Solution Approach 2:
The system performs preliminary predictions of hydrocarbon presence before the drilling bit actually reaches the target zone. By analyzing real-time drilling data and comparing it with trained models, the system forecasts hydrocarbon shows 100-1000 feet ahead of the bit, allowing advance decision-making about well continuation or abandonment before resources are committed to drilling into non-productive zones.
2Productivity
If real-time data processing and machine learning models are implemented, then decision-making speed and accuracy improve, but computational requirements and processing time increase
Solution Approach 1:
The machine learning models are trained offline on extensive historical drilling datasets before deployment. This preliminary training phase allows the models to learn complex patterns and relationships in the data, so that during actual drilling operations, predictions can be made rapidly by applying the pre-trained models to real-time data streams without requiring extensive computational processing at the moment of decision-making.
Solution Approach 2:
The system continuously monitors real-time drilling data and compares predicted hydrocarbon shows with actual outcomes as the drilling bit progresses. This feedback loop allows the system to validate predictions and potentially retrain or adjust models based on actual results, improving future prediction accuracy while maintaining efficient real-time operation through the use of established model frameworks.
Data Source
AI summary
Systems and methods include techniques for predicting hydrocarbon show indicators classifying a presence of hydrocarbons at a pre-determined distance ahead of a drilling bit.
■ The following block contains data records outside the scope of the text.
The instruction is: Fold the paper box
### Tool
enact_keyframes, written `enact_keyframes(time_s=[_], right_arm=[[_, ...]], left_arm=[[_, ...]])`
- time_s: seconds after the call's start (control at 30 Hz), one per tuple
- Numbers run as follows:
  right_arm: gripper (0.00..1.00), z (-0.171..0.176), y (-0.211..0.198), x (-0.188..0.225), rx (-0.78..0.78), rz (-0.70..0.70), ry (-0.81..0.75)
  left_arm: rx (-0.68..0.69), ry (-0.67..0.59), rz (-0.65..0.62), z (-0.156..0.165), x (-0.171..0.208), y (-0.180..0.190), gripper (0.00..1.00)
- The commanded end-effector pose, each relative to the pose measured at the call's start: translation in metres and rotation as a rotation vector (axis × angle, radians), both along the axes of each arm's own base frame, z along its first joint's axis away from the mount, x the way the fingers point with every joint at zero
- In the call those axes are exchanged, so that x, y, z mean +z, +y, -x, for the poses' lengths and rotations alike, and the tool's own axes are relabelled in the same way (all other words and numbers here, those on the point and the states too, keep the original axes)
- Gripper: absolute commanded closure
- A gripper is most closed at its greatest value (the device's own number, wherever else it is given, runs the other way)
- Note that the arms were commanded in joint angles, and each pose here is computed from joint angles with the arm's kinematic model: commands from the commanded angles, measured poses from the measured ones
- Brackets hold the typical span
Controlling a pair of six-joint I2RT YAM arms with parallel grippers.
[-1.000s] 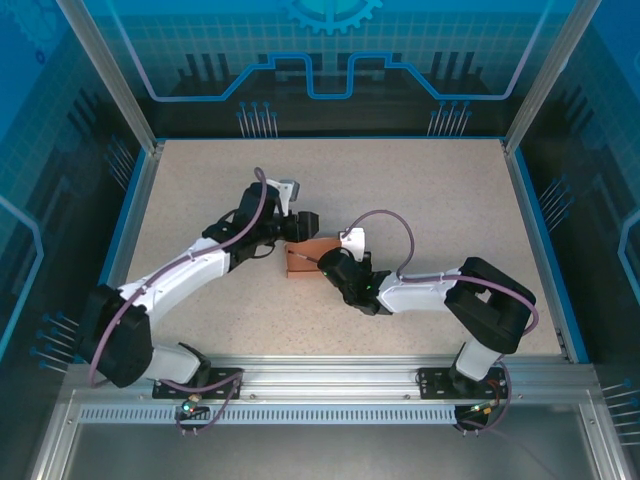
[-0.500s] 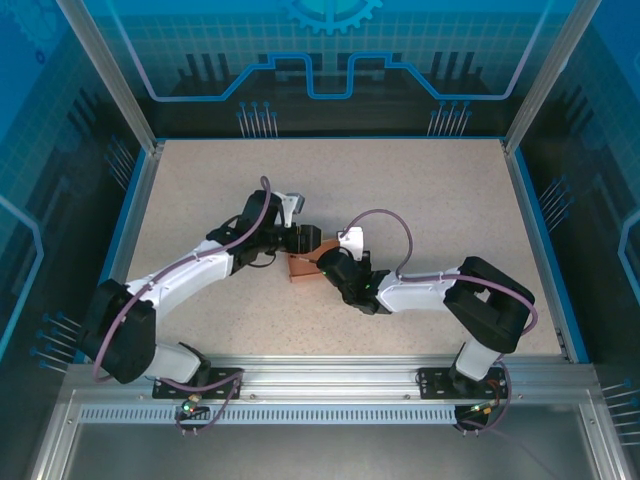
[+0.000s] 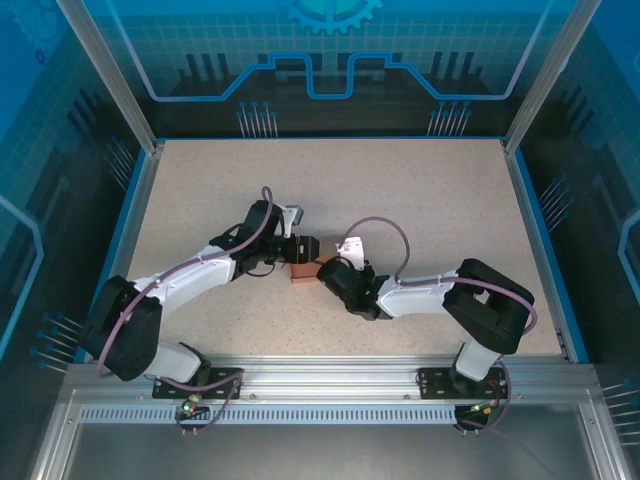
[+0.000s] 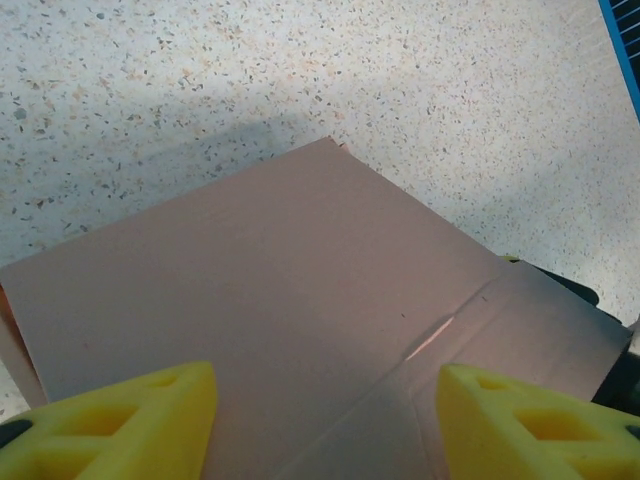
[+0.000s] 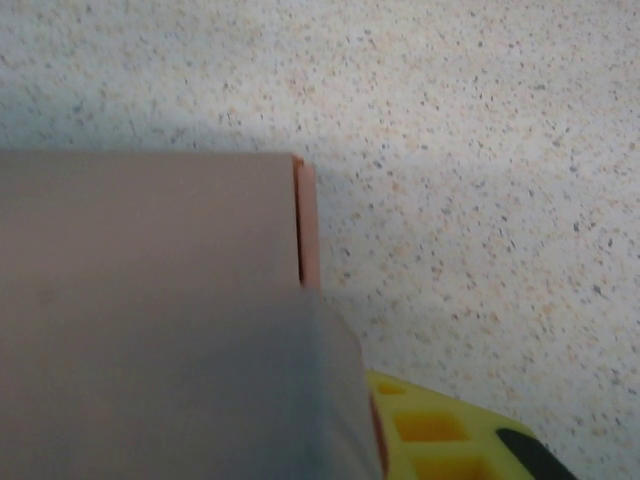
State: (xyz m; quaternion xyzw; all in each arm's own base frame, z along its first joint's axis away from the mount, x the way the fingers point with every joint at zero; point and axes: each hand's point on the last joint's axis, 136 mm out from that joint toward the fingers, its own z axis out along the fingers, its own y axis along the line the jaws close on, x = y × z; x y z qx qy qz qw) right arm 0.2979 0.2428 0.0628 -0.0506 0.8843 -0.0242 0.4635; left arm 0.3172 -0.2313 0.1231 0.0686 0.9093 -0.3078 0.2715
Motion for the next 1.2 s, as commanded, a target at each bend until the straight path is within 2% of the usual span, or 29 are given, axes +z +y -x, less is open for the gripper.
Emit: enact_keyframes(time_s=[0.0, 0.27, 0.43, 0.67, 1.0, 1.17], right_arm=[[0.74, 0.015, -0.008, 0.004, 0.016, 0.043, 0.015], [0.64, 0.035, -0.007, 0.027, 0.131, 0.046, 0.053], [0.57, 0.043, -0.006, 0.055, 0.205, -0.011, 0.023], [0.51, 0.032, -0.003, 0.082, 0.266, -0.108, 0.034], [0.47, -0.016, 0.002, 0.061, 0.307, -0.267, 0.232], [0.47, -0.03, 0.01, 0.038, 0.311, -0.27, 0.309]], left_arm=[[-0.01, 0.025, 0.019, 0.003, -0.007, -0.002, 0.38], [0.001, 0.033, 0.021, 0.002, -0.014, -0.004, 0.39], [0.009, 0.034, 0.023, 0.002, -0.017, -0.004, 0.39], [0.012, 0.032, 0.027, 0.003, -0.02, -0.004, 0.39], [0.015, 0.037, 0.025, 0.005, -0.025, -0.003, 0.38], [0.012, 0.042, 0.021, 0.006, -0.028, -0.004, 0.38]])
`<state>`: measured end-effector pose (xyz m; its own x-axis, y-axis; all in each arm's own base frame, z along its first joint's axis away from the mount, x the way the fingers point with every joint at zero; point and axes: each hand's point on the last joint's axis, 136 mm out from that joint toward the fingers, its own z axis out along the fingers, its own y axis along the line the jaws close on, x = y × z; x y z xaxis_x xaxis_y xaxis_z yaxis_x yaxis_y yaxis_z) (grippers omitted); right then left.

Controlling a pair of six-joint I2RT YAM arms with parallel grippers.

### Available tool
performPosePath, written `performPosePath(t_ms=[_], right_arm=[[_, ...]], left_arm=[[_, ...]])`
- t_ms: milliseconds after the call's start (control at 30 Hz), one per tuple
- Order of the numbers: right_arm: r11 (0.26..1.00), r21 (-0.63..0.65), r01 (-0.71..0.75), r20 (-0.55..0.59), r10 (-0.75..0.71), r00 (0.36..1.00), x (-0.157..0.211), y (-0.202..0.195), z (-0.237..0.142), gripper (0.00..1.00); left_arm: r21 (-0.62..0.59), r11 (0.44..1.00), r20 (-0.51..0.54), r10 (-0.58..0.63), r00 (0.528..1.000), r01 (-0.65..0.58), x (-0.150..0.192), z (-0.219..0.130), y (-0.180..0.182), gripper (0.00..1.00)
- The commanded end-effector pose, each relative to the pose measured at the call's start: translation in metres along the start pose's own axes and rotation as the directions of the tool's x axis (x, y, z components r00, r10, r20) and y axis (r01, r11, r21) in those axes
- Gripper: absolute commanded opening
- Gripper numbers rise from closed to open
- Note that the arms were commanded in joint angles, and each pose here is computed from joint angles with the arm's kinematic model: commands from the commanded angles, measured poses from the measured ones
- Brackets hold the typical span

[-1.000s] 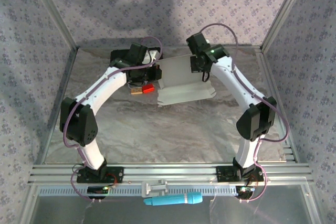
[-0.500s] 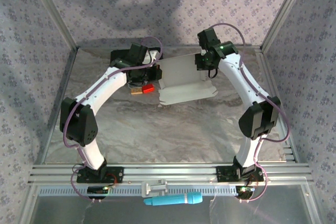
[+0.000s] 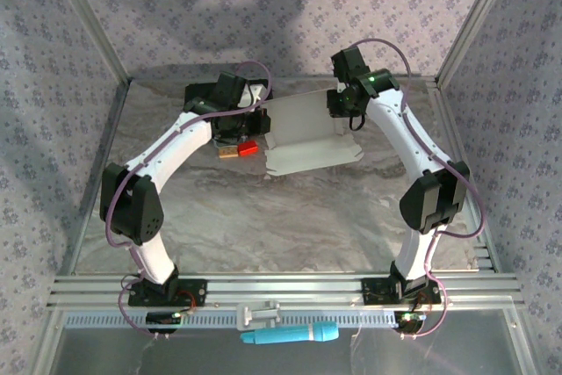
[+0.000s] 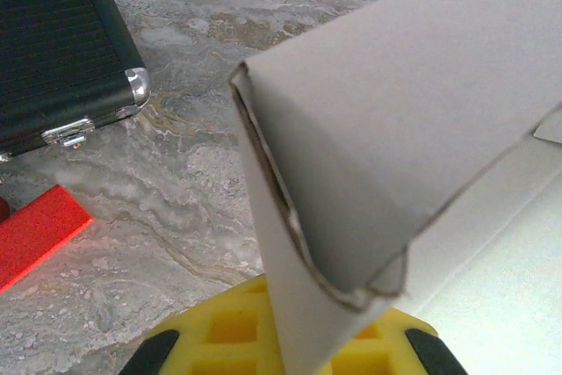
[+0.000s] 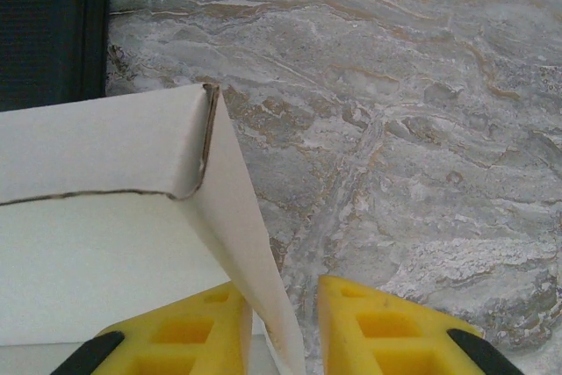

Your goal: Fold the paper box

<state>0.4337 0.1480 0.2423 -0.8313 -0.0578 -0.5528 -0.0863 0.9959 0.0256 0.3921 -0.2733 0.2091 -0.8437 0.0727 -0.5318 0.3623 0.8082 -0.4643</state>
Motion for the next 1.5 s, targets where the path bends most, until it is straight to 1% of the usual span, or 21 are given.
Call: performPosePath(t_ms=[0,100,367,667,867,967,1033,1100,1233,1300,1467], right_arm=[[1.0,0.004,0.003,0.021,-0.003,1.0,-0.008,-0.005,-0.006,0.28],[1.0,-0.009,0.014,0.02,-0.013,1.0,-0.007,-0.001,-0.007,0.3],[0.999,-0.04,0.013,0.024,-0.012,1.0,-0.006,0.005,-0.01,0.31],[0.992,-0.122,0.02,0.019,-0.018,1.0,-0.004,0.017,-0.012,0.37],[0.985,-0.175,0.008,0.012,-0.006,1.0,-0.003,0.019,-0.015,0.38],[0.985,-0.172,0.008,0.011,-0.006,1.0,-0.002,0.015,-0.015,0.38],[0.986,-0.164,0.015,0.01,-0.013,1.0,-0.001,0.014,-0.014,0.36],[0.989,-0.146,0.023,0.006,-0.022,1.0,0.0,0.013,-0.011,0.36],[0.996,-0.076,0.044,-0.001,-0.044,0.999,0.001,0.011,-0.004,0.38],[0.998,-0.032,0.058,-0.003,-0.058,0.998,-0.001,0.01,0.0,0.36],[0.983,0.167,0.081,0.007,-0.083,0.997,-0.007,-0.004,-0.002,0.16]], left_arm=[[0.024,1.0,0.029,0.009,1.0,-0.01,-0.011,-0.015,-0.009,0.0],[0.023,1.0,0.03,0.01,0.999,-0.01,-0.012,-0.015,-0.009,0.0],[0.021,1.0,0.029,0.009,1.0,-0.01,-0.011,-0.016,-0.009,0.0],[0.021,1.0,0.03,0.009,1.0,-0.01,-0.01,-0.017,-0.009,0.0],[0.02,1.0,0.03,0.007,1.0,-0.008,-0.01,-0.017,-0.009,0.0],[0.023,1.0,0.031,0.007,0.999,-0.007,-0.011,-0.018,-0.009,0.0],[0.025,1.0,0.032,0.007,0.999,-0.008,-0.011,-0.018,-0.009,0.0],[0.026,1.0,0.032,0.007,0.999,-0.008,-0.011,-0.017,-0.009,0.0],[0.029,1.0,0.028,0.005,1.0,-0.006,-0.011,-0.017,-0.009,0.0],[0.031,0.999,0.028,0.006,1.0,-0.007,-0.011,-0.017,-0.011,0.0],[0.029,1.0,0.03,0.004,1.0,-0.005,-0.011,-0.018,-0.01,0.0]])
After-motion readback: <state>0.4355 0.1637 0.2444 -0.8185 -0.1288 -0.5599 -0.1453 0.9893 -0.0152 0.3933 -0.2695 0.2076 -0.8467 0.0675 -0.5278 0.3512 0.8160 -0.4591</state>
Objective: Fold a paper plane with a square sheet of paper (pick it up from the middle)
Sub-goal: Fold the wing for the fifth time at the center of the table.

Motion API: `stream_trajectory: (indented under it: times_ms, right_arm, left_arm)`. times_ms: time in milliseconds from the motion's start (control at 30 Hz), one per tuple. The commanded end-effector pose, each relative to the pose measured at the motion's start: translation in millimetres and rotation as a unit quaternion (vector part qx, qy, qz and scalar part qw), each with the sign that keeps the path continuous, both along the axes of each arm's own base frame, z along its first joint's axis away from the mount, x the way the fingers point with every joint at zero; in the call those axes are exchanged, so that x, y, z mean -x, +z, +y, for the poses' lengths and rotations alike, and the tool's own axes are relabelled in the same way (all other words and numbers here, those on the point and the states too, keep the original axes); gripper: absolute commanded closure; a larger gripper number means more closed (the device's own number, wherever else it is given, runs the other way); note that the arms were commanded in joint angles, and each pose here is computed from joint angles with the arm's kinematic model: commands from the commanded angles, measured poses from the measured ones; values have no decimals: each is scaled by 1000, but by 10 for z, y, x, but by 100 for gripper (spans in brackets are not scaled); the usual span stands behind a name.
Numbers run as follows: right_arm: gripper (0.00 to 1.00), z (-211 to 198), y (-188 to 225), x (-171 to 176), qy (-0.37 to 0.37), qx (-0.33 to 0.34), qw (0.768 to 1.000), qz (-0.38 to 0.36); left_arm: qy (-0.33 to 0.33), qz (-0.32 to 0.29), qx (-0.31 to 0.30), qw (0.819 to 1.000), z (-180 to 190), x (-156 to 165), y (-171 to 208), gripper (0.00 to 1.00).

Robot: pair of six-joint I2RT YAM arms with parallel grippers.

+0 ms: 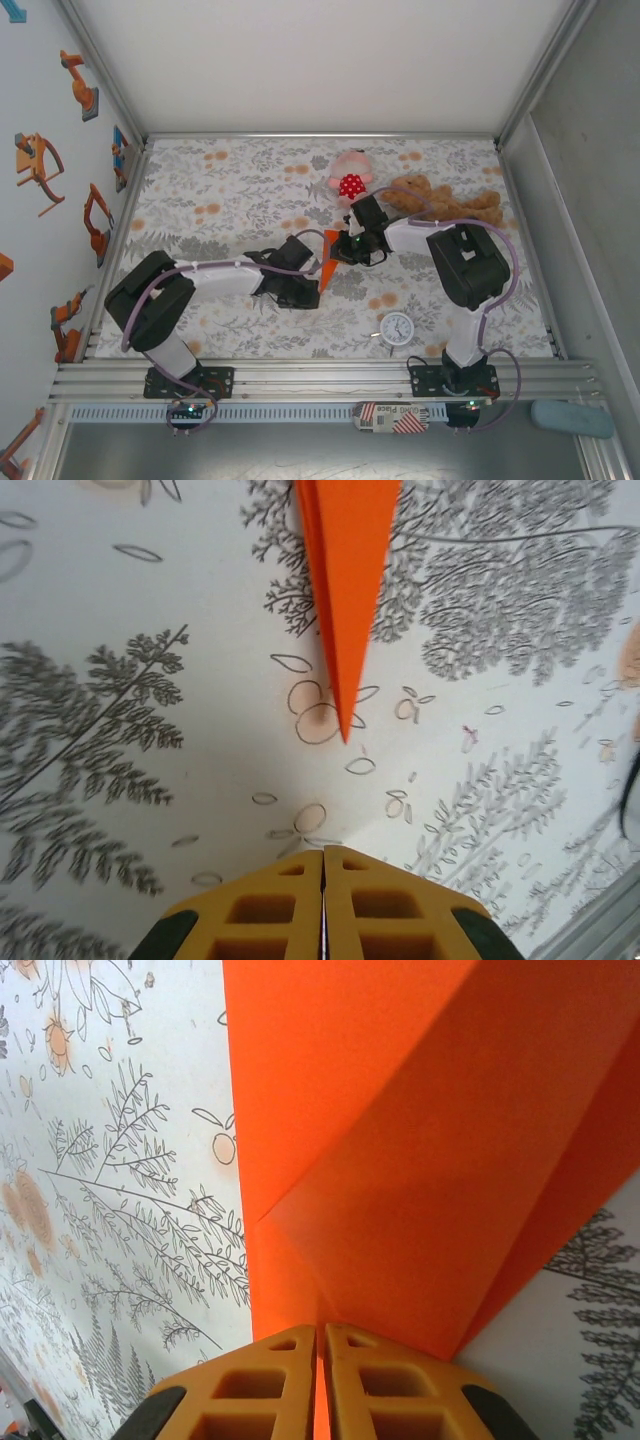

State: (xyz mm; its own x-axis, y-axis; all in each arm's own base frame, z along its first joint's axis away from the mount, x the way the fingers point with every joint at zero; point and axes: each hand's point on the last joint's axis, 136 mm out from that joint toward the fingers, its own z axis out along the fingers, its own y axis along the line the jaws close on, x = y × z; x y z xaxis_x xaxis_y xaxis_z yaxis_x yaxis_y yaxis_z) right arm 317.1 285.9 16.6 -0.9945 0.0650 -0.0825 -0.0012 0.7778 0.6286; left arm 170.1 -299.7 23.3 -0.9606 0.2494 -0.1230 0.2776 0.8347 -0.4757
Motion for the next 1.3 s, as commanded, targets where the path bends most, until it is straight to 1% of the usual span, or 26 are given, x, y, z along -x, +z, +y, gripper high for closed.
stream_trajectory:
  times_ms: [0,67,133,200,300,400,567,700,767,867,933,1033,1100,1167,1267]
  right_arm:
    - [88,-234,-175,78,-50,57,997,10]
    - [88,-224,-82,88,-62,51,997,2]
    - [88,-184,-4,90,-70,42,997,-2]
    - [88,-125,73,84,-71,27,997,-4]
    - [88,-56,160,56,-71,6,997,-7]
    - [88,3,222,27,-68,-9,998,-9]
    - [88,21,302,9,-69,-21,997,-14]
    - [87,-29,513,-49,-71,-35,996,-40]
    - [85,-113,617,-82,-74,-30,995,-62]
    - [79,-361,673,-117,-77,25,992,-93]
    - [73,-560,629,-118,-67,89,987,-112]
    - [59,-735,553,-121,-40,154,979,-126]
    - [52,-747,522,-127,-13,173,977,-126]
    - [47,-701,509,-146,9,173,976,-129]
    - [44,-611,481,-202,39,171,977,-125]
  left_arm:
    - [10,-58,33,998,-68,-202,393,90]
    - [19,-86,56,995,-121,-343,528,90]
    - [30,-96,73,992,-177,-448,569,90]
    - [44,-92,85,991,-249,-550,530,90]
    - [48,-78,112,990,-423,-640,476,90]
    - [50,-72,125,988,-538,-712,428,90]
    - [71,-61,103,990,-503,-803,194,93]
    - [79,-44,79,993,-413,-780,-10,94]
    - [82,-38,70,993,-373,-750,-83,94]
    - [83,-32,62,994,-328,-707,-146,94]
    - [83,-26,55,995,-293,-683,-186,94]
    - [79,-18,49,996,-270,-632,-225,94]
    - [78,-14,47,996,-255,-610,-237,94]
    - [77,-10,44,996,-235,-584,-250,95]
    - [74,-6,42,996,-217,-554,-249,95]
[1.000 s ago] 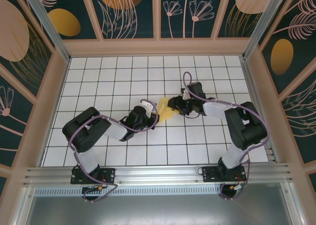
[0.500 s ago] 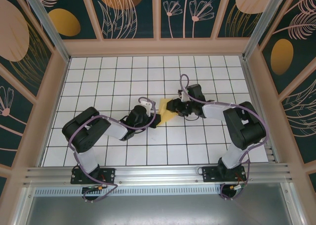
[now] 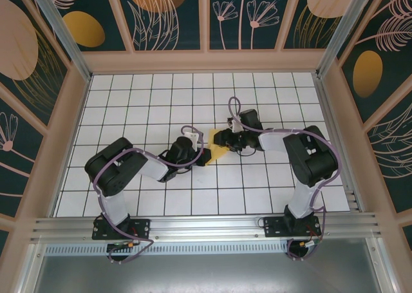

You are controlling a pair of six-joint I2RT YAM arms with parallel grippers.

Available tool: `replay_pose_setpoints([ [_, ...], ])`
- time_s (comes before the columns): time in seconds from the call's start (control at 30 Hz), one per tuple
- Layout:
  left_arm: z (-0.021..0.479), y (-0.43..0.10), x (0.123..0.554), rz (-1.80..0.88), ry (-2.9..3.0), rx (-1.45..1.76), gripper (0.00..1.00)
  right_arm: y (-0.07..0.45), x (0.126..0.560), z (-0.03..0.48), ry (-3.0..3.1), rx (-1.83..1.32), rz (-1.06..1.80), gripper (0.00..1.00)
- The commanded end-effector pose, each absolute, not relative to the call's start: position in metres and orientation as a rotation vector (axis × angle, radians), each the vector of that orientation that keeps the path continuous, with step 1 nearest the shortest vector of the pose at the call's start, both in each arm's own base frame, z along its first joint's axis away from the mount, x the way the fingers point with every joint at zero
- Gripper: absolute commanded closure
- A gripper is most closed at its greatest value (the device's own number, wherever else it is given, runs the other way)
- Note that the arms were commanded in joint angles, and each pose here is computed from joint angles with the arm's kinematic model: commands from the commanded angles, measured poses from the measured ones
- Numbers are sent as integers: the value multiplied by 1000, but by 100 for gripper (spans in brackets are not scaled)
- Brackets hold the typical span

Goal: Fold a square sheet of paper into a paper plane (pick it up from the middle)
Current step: Fourth fold the wing at the center of the table.

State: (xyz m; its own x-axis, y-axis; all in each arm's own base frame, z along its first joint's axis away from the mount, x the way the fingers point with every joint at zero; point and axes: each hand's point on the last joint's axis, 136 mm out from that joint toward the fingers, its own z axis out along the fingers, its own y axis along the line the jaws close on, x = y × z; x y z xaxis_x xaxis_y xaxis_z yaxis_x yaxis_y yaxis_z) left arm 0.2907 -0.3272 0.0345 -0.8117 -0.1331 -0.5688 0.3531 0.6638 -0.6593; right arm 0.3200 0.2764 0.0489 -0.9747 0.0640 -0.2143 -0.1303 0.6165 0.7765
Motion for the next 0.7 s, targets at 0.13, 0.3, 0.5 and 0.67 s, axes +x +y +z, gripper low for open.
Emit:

Input data is received that identifies, for different depths of a well that is being drilled, a drill bit location, a depth, a weight on bit, rotations per minute, a rate of penetration, lagged lithology percentages, and real-time mud gas logs. Data cleaning is performed on the input data using an isolation forest algorithm to remove outliers. A sequence of attributes for the well being drilled is identified from the input data, where the sequence of attributes includes the input data measured at a sequence of depths in the well. Hydrocarbon show indicators classifying a presence of hydrocarbons at a pre-determined distance ahead of a drilling bit are predicted in real time using machine learning on the sequence of attributes received while drilling the well.